Try it: Read through the lines below for the string "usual" and copy each one that has it.

Data block:
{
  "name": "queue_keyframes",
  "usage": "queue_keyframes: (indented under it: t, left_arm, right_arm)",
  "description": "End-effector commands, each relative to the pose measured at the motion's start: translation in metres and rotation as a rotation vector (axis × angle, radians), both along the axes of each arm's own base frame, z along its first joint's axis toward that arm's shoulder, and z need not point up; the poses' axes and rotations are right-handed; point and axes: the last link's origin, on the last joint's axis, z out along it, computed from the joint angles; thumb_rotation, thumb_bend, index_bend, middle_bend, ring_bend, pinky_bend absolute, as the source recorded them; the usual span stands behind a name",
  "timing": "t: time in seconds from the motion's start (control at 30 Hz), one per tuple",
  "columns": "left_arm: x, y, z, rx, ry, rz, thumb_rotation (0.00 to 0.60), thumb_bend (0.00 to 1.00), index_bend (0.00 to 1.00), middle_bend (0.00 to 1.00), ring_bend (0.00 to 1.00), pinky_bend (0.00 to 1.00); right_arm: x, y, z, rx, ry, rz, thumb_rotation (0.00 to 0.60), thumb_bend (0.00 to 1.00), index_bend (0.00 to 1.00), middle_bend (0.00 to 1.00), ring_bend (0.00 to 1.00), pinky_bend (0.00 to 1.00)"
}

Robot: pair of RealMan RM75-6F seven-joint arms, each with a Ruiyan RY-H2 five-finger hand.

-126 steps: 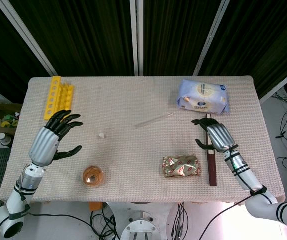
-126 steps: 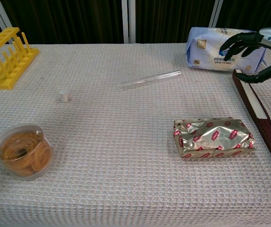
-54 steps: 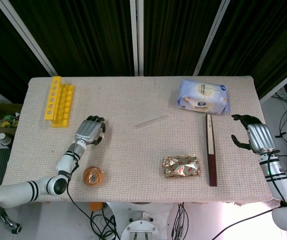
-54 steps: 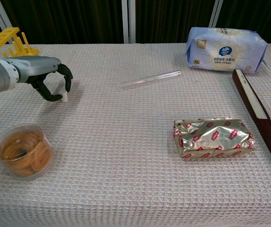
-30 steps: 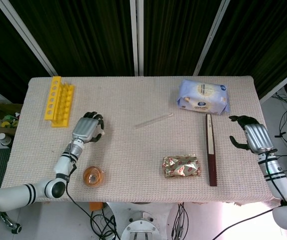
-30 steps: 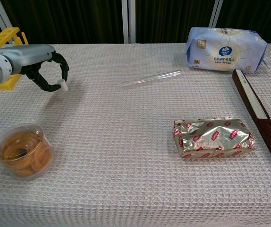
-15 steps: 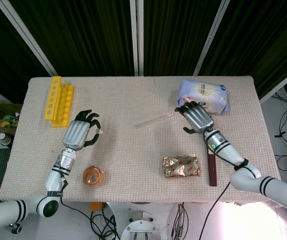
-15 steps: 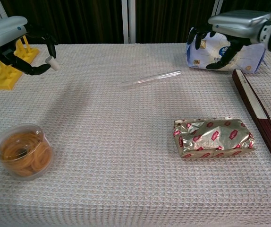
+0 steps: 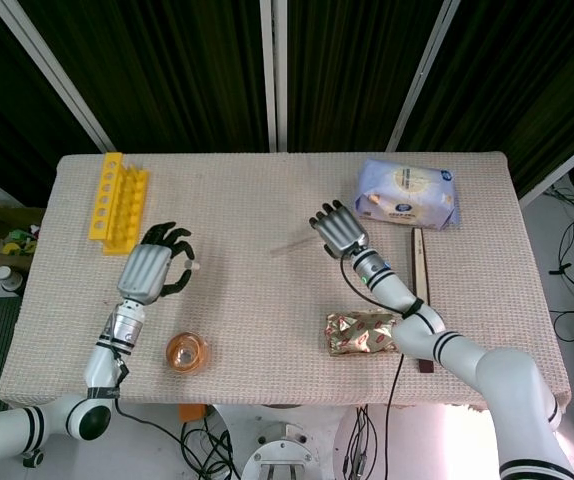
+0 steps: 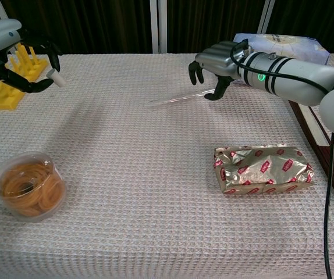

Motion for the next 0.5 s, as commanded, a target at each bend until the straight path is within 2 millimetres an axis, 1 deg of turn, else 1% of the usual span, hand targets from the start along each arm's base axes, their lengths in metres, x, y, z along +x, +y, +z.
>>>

The completed task:
  "description": "End-effector commands, each relative to the pose measured at the motion's start: translation in metres and rotation as a rotation vector (axis × angle, radians), both along the axes of each arm's own base frame, z along its first joint's axis toward that arm's shoulder, and z need not point up; the poses' axes and rotations are right-handed; point and axes: the last link's origin, on the last joint's axis, z out along it, computed from the joint angles; thumb_rotation, thumb_bend, index_bend, middle_bend, ring_bend, pinky_bend absolute, as the source recorded them; the usual span stands behind a name",
Motion for the next 0.5 s, as commanded, a target at each bend until the straight path is within 2 millimetres an axis, 1 deg of turn, else 1% of the usual span, hand targets from the start along each arm's base axes, their lengths in metres, x, y, z along +x, +y, +z.

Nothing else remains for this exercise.